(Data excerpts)
★ ★ ★ ★ ★ ★ ★

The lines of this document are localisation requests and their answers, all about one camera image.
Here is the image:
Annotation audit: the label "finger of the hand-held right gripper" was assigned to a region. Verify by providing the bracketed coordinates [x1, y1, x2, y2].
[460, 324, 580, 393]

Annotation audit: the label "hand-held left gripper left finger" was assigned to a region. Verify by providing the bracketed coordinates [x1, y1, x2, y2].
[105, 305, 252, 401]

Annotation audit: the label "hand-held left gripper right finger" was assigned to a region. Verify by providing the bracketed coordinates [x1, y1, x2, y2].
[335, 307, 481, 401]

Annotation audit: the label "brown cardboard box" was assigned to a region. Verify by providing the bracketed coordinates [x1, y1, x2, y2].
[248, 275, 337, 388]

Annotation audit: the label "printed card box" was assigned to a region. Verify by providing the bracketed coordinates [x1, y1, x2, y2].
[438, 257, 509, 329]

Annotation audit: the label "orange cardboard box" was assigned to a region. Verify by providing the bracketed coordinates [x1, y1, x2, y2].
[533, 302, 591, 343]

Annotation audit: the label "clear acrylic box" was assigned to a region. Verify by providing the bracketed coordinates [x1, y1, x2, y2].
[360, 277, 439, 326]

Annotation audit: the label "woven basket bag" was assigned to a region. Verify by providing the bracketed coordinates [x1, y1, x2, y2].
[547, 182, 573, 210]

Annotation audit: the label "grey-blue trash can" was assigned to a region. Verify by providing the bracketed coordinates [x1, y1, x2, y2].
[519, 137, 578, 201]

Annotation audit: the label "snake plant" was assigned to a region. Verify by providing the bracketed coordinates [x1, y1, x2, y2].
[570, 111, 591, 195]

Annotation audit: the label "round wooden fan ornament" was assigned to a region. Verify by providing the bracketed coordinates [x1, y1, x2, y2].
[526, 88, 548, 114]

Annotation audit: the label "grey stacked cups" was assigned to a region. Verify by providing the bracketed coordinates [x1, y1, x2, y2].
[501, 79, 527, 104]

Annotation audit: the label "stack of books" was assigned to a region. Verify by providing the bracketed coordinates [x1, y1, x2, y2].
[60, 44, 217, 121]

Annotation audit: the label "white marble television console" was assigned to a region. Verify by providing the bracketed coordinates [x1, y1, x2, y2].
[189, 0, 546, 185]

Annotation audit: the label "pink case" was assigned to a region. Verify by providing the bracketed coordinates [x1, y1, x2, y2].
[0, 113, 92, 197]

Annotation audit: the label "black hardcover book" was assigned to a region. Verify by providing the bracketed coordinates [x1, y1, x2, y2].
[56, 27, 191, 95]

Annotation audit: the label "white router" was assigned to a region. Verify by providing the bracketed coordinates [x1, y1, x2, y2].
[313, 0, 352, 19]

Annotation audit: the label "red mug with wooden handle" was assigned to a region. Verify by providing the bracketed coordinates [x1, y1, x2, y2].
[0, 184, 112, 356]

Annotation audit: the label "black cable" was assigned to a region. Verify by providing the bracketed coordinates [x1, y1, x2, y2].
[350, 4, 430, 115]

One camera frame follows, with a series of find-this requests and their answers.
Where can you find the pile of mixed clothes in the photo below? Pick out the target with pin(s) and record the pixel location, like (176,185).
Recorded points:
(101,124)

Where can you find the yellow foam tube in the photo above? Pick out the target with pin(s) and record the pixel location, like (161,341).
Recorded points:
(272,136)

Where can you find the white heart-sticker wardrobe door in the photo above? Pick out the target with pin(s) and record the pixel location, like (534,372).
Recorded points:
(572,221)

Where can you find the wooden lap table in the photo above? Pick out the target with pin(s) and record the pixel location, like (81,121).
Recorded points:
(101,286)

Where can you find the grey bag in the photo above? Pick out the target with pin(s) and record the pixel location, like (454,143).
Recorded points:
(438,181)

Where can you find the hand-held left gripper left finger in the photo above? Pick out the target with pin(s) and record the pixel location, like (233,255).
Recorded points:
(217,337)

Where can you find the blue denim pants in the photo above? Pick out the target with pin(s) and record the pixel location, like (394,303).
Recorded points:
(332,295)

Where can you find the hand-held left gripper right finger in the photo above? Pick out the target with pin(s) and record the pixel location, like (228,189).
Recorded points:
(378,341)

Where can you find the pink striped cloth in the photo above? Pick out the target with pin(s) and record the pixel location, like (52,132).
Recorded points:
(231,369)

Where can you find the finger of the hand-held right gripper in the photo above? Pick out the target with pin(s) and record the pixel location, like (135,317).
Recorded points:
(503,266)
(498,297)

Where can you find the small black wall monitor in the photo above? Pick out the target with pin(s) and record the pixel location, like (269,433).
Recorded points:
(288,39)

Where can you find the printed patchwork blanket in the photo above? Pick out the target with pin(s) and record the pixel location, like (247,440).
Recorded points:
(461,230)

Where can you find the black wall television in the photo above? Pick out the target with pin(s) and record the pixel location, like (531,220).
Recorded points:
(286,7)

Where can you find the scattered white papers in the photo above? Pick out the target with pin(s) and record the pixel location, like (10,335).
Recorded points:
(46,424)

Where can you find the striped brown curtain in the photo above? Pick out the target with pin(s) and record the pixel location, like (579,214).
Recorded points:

★ ★ ★ ★ ★ ★ ★

### [Work order]
In full and without alteration, write out each record.

### [Task output]
The lines of this document are localisation requests and their answers, all about one camera image.
Here is the image:
Annotation audit: the label "finger of the hand-held right gripper" was assigned to a region. Verify by providing the bracketed coordinates [x1, y1, x2, y2].
[460, 324, 580, 393]

Annotation audit: the label "hand-held left gripper left finger" was assigned to a region. Verify by providing the bracketed coordinates [x1, y1, x2, y2].
[105, 305, 252, 401]

Annotation audit: the label "hand-held left gripper right finger" was assigned to a region. Verify by providing the bracketed coordinates [x1, y1, x2, y2].
[335, 307, 481, 401]

Annotation audit: the label "brown cardboard box" was assigned to a region. Verify by providing the bracketed coordinates [x1, y1, x2, y2].
[248, 275, 337, 388]

Annotation audit: the label "printed card box" was assigned to a region. Verify by providing the bracketed coordinates [x1, y1, x2, y2].
[438, 257, 509, 329]

Annotation audit: the label "orange cardboard box" was assigned to a region. Verify by providing the bracketed coordinates [x1, y1, x2, y2].
[533, 302, 591, 343]

Annotation audit: the label "clear acrylic box" was assigned to a region. Verify by providing the bracketed coordinates [x1, y1, x2, y2].
[360, 277, 439, 326]

Annotation audit: the label "woven basket bag" was assigned to a region. Verify by providing the bracketed coordinates [x1, y1, x2, y2].
[547, 182, 573, 210]

Annotation audit: the label "grey-blue trash can" was assigned to a region. Verify by providing the bracketed coordinates [x1, y1, x2, y2].
[519, 137, 578, 201]

Annotation audit: the label "snake plant" was assigned to a region. Verify by providing the bracketed coordinates [x1, y1, x2, y2].
[570, 111, 591, 195]

Annotation audit: the label "round wooden fan ornament" was assigned to a region. Verify by providing the bracketed coordinates [x1, y1, x2, y2].
[526, 88, 548, 114]

Annotation audit: the label "grey stacked cups" was assigned to a region. Verify by providing the bracketed coordinates [x1, y1, x2, y2].
[501, 79, 527, 104]

Annotation audit: the label "stack of books" was assigned to a region. Verify by providing the bracketed coordinates [x1, y1, x2, y2].
[60, 44, 217, 121]

Annotation audit: the label "white marble television console" was assigned to a region. Verify by providing the bracketed coordinates [x1, y1, x2, y2].
[189, 0, 546, 185]

Annotation audit: the label "pink case" was assigned to a region. Verify by providing the bracketed coordinates [x1, y1, x2, y2].
[0, 113, 92, 197]

Annotation audit: the label "black hardcover book" was assigned to a region. Verify by providing the bracketed coordinates [x1, y1, x2, y2].
[56, 27, 191, 95]

Annotation audit: the label "white router" was assigned to a region. Verify by providing the bracketed coordinates [x1, y1, x2, y2].
[313, 0, 352, 19]

Annotation audit: the label "red mug with wooden handle" was assigned to a region. Verify by providing the bracketed coordinates [x1, y1, x2, y2].
[0, 184, 112, 356]

Annotation audit: the label "black cable" was assigned to a region. Verify by providing the bracketed coordinates [x1, y1, x2, y2].
[350, 4, 430, 115]

One camera frame follows, with a series of find-this requests and their answers.
Where can you find the pile of mixed clothes in the photo below? Pick out the target with pin(s) and record the pixel location, like (176,185).
Recorded points:
(101,124)

Where can you find the yellow foam tube in the photo above? Pick out the target with pin(s) and record the pixel location, like (161,341).
Recorded points:
(272,136)

Where can you find the white heart-sticker wardrobe door in the photo above? Pick out the target with pin(s) and record the pixel location, like (534,372).
Recorded points:
(572,221)

Where can you find the wooden lap table in the photo above? Pick out the target with pin(s) and record the pixel location, like (81,121).
Recorded points:
(101,286)

Where can you find the grey bag in the photo above? Pick out the target with pin(s) and record the pixel location, like (454,143).
Recorded points:
(438,181)

Where can you find the hand-held left gripper left finger in the photo above? Pick out the target with pin(s) and record the pixel location, like (233,255).
Recorded points:
(217,337)

Where can you find the blue denim pants in the photo above? Pick out the target with pin(s) and record the pixel location, like (394,303).
Recorded points:
(332,295)

Where can you find the hand-held left gripper right finger in the photo above? Pick out the target with pin(s) and record the pixel location, like (228,189).
Recorded points:
(378,341)

Where can you find the pink striped cloth in the photo above? Pick out the target with pin(s) and record the pixel location, like (52,132).
Recorded points:
(231,369)

Where can you find the finger of the hand-held right gripper in the photo above? Pick out the target with pin(s) and record the pixel location, like (135,317).
Recorded points:
(503,266)
(498,297)

Where can you find the small black wall monitor in the photo above? Pick out the target with pin(s) and record the pixel location, like (269,433).
Recorded points:
(288,39)

Where can you find the printed patchwork blanket in the photo above? Pick out the target with pin(s) and record the pixel location, like (247,440).
Recorded points:
(461,230)

Where can you find the black wall television in the photo above? Pick out the target with pin(s) and record the pixel location, like (531,220).
Recorded points:
(286,7)

Where can you find the scattered white papers in the photo above? Pick out the target with pin(s) and record the pixel location, like (10,335).
Recorded points:
(46,424)

Where can you find the striped brown curtain in the photo above? Pick out the target with pin(s) and record the pixel location, like (579,214).
Recorded points:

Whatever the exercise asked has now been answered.